▶ [TASK DIRECTIONS]: Give back every record exactly as it reads.

▶ [STORED DATA]:
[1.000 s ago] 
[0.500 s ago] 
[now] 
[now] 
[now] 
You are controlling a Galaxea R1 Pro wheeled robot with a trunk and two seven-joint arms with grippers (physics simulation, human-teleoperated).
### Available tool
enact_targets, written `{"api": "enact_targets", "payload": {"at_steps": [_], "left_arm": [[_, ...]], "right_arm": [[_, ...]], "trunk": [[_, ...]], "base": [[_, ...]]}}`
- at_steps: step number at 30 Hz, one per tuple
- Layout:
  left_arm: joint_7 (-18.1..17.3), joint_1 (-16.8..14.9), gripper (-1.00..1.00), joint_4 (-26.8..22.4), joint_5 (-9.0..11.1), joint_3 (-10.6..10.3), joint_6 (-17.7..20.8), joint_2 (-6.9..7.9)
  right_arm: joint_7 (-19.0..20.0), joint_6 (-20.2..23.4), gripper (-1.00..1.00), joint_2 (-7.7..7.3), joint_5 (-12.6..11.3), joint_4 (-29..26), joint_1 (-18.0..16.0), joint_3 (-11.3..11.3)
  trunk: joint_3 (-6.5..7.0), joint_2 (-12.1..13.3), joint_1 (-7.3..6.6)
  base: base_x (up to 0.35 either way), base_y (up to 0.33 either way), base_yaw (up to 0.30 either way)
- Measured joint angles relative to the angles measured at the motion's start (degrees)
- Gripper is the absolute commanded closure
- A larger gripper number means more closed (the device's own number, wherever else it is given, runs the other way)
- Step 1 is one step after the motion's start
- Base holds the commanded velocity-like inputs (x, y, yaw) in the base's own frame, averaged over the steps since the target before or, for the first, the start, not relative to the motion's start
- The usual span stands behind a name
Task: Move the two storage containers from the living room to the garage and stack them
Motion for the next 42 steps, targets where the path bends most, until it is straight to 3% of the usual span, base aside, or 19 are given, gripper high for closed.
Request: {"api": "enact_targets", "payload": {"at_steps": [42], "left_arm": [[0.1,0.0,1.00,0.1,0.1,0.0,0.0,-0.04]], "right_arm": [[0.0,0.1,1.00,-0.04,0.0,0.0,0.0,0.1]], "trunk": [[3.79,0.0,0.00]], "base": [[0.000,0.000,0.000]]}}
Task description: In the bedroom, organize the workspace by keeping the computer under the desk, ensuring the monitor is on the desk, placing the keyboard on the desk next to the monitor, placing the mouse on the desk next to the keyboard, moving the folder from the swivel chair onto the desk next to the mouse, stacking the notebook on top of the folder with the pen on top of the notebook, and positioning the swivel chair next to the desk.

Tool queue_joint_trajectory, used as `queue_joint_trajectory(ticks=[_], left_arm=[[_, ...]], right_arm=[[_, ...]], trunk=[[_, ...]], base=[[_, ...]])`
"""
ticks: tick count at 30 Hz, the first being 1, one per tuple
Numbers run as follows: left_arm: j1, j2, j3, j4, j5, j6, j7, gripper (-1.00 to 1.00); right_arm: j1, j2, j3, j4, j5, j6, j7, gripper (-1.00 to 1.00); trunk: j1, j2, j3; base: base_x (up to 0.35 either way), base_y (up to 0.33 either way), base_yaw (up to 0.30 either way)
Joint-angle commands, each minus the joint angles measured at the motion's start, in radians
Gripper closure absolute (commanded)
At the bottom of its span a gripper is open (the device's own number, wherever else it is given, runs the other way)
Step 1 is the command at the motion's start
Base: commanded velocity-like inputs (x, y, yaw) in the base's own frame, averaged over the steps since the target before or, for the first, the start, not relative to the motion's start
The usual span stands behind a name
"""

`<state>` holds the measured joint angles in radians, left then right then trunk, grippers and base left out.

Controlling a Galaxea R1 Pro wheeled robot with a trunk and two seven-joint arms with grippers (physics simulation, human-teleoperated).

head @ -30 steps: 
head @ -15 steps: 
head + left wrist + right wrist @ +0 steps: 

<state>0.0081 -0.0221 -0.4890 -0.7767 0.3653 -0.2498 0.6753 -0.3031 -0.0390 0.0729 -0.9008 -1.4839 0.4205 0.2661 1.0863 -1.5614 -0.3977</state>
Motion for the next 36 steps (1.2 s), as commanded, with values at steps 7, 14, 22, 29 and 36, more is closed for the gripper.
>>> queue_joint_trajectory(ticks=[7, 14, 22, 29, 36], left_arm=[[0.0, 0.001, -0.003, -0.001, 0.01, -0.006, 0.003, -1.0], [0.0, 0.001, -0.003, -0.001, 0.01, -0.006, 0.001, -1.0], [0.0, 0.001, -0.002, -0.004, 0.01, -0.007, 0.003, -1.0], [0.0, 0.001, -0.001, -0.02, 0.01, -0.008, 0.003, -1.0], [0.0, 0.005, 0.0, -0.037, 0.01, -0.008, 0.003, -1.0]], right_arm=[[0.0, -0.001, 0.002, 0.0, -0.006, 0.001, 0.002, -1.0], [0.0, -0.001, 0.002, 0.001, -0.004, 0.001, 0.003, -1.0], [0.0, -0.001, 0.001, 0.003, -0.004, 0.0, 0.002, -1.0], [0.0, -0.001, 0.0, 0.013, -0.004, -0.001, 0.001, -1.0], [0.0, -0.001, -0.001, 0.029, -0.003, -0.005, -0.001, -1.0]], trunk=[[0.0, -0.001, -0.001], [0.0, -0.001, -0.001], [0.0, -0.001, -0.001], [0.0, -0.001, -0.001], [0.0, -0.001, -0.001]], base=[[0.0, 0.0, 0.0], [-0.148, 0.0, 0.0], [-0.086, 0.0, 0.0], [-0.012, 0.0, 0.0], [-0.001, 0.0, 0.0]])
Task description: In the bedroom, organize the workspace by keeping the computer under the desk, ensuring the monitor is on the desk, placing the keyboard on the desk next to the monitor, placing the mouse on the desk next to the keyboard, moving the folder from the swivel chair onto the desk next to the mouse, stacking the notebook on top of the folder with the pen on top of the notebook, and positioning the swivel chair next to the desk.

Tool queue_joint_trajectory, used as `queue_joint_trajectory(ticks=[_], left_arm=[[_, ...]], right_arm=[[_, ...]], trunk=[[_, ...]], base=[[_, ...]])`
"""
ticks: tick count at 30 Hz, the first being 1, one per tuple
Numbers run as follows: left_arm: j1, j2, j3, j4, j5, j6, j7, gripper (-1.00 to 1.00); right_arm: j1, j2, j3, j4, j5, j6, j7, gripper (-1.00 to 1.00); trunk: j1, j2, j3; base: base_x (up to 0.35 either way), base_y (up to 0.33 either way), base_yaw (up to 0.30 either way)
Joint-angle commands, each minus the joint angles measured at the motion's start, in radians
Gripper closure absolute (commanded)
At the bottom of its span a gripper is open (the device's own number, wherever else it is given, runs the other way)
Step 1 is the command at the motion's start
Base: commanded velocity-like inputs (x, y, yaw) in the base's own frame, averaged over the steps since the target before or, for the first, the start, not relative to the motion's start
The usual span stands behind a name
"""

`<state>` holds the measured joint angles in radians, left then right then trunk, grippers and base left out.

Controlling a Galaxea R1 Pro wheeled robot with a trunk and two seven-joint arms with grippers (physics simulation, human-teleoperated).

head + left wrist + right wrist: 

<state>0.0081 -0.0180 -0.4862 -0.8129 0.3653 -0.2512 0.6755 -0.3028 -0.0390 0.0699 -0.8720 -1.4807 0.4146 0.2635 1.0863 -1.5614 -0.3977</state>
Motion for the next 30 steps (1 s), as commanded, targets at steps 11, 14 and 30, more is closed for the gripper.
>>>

▶ [WORKED SOLUTION]:
[1.000 s ago] 
[0.500 s ago] 
[now] 
[now] 
[now] 
You are controlling a Galaxea R1 Pro wheeled robot with a trunk and two seven-joint arms with grippers (physics simulation, human-teleoperated).
### Available tool
enact_targets, written `{"api": "enact_targets", "payload": {"at_steps": [_], "left_arm": [[_, ...]], "right_arm": [[_, ...]], "trunk": [[_, ...]], "base": [[_, ...]]}}`
- at_steps: step number at 30 Hz, one per tuple
- Layout:
  left_arm: joint_7 (-18.1..17.3), joint_1 (-16.8..14.9), gripper (-1.00..1.00), joint_4 (-26.8..22.4), joint_5 (-9.0..11.1), joint_3 (-10.6..10.3), joint_6 (-17.7..20.8), joint_2 (-6.9..7.9)
  right_arm: joint_7 (-19.0..20.0), joint_6 (-20.2..23.4), gripper (-1.00..1.00), joint_2 (-7.7..7.3), joint_5 (-12.6..11.3), joint_4 (-29..26), joint_1 (-18.0..16.0), joint_3 (-11.3..11.3)
  trunk: joint_3 (-6.5..7.0), joint_2 (-12.1..13.3), joint_1 (-7.3..6.6)
  base: base_x (up to 0.35 either way), base_y (up to 0.33 either way), base_yaw (up to 0.30 either way)
- Measured joint angles relative to the angles measured at the motion's start (degrees)
- Gripper is the absolute commanded closure
- A larger gripper number means more closed (the device's own number, wherever else it is given, runs the other way)
- Step 1 is one step after the motion's start
- Base holds the commanded velocity-like inputs (x, y, yaw) in the base's own frame, averaged over the steps since the target before or, for the first, the start, not relative to the motion's start
- The usual span stands behind a name
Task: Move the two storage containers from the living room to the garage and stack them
Motion for the next 42 steps, targets where the path bends most, until it is straight to 3% of the usual span, base aside, or 19 are given, gripper high for closed.
Request: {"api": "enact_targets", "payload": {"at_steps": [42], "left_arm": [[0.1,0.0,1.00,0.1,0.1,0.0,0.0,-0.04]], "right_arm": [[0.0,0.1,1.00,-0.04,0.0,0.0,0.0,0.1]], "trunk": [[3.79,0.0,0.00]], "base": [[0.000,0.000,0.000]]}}
Task description: In the bedroom, organize the workspace by keeping the computer under the desk, ensuring the monitor is on the desk, placing the keyboard on the desk next to the monitor, placing the mouse on the desk next to the keyboard, moving the folder from the swivel chair onto the desk next to the mouse, stacking the notebook on top of the folder with the pen on top of the notebook, and positioning the swivel chair next to the desk.

Tool queue_joint_trajectory, used as `queue_joint_trajectory(ticks=[_], left_arm=[[_, ...]], right_arm=[[_, ...]], trunk=[[_, ...]], base=[[_, ...]])`
"""
ticks: tick count at 30 Hz, the first being 1, one per tuple
Numbers run as follows: left_arm: j1, j2, j3, j4, j5, j6, j7, gripper (-1.00 to 1.00); right_arm: j1, j2, j3, j4, j5, j6, j7, gripper (-1.00 to 1.00); trunk: j1, j2, j3; base: base_x (up to 0.35 either way), base_y (up to 0.33 either way), base_yaw (up to 0.30 either way)
Joint-angle commands, each minus the joint angles measured at the motion's start, in radians
Gripper closure absolute (commanded)
At the bottom of its span a gripper is open (the device's own number, wherever else it is given, runs the other way)
Step 1 is the command at the motion's start
Base: commanded velocity-like inputs (x, y, yaw) in the base's own frame, averaged over the steps since the target before or, for the first, the start, not relative to the motion's start
The usual span stands behind a name
"""

`<state>` holds the measured joint angles in radians, left then right then trunk, grippers and base left out.

Controlling a Galaxea R1 Pro wheeled robot with a trunk and two seven-joint arms with grippers (physics simulation, human-teleoperated).

head @ -30 steps: 
head @ -15 steps: 
head + left wrist + right wrist @ +0 steps: 

<state>0.0081 -0.0221 -0.4890 -0.7767 0.3653 -0.2498 0.6753 -0.3031 -0.0390 0.0729 -0.9008 -1.4839 0.4205 0.2661 1.0863 -1.5614 -0.3977</state>
Motion for the next 36 steps (1.2 s), as commanded, with values at steps 7, 14, 22, 29 and 36, more is closed for the gripper.
>>> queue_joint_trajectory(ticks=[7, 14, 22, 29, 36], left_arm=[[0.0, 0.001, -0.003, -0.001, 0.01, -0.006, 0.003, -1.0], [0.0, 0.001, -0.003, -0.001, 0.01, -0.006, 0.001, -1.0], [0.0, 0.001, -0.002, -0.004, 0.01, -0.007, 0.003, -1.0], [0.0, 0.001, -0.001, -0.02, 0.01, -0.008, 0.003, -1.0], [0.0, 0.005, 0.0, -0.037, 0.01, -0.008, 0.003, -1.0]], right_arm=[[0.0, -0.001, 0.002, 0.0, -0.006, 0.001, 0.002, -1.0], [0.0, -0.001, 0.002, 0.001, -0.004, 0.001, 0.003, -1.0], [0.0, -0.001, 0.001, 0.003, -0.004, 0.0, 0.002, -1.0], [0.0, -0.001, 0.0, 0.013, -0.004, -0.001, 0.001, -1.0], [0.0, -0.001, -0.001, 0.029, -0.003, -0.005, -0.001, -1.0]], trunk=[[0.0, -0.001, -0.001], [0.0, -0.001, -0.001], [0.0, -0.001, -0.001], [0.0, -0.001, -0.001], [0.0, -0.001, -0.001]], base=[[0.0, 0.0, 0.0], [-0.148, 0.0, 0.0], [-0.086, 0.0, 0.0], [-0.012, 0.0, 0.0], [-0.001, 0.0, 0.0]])
Task description: In the bedroom, organize the workspace by keeping the computer under the desk, ensuring the monitor is on the desk, placing the keyboard on the desk next to the monitor, placing the mouse on the desk next to the keyboard, moving the folder from the swivel chair onto the desk next to the mouse, stacking the notebook on top of the folder with the pen on top of the notebook, and positioning the swivel chair next to the desk.

Tool queue_joint_trajectory, used as `queue_joint_trajectory(ticks=[_], left_arm=[[_, ...]], right_arm=[[_, ...]], trunk=[[_, ...]], base=[[_, ...]])`
"""
ticks: tick count at 30 Hz, the first being 1, one per tuple
Numbers run as follows: left_arm: j1, j2, j3, j4, j5, j6, j7, gripper (-1.00 to 1.00); right_arm: j1, j2, j3, j4, j5, j6, j7, gripper (-1.00 to 1.00); trunk: j1, j2, j3; base: base_x (up to 0.35 either way), base_y (up to 0.33 either way), base_yaw (up to 0.30 either way)
Joint-angle commands, each minus the joint angles measured at the motion's start, in radians
Gripper closure absolute (commanded)
At the bottom of its span a gripper is open (the device's own number, wherever else it is given, runs the other way)
Step 1 is the command at the motion's start
Base: commanded velocity-like inputs (x, y, yaw) in the base's own frame, averaged over the steps since the target before or, for the first, the start, not relative to the motion's start
The usual span stands behind a name
"""

`<state>` holds the measured joint angles in radians, left then right then trunk, grippers and base left out.

Controlling a Galaxea R1 Pro wheeled robot with a trunk and two seven-joint arms with grippers (physics simulation, human-teleoperated).

head + left wrist + right wrist: 

<state>0.0081 -0.0180 -0.4862 -0.8129 0.3653 -0.2512 0.6755 -0.3028 -0.0390 0.0699 -0.8720 -1.4807 0.4146 0.2635 1.0863 -1.5614 -0.3977</state>
Motion for the next 30 steps (1 s), as commanded, targets at steps 11, 14 and 30, more is closed for the gripper.
>>>

This exercise is complete.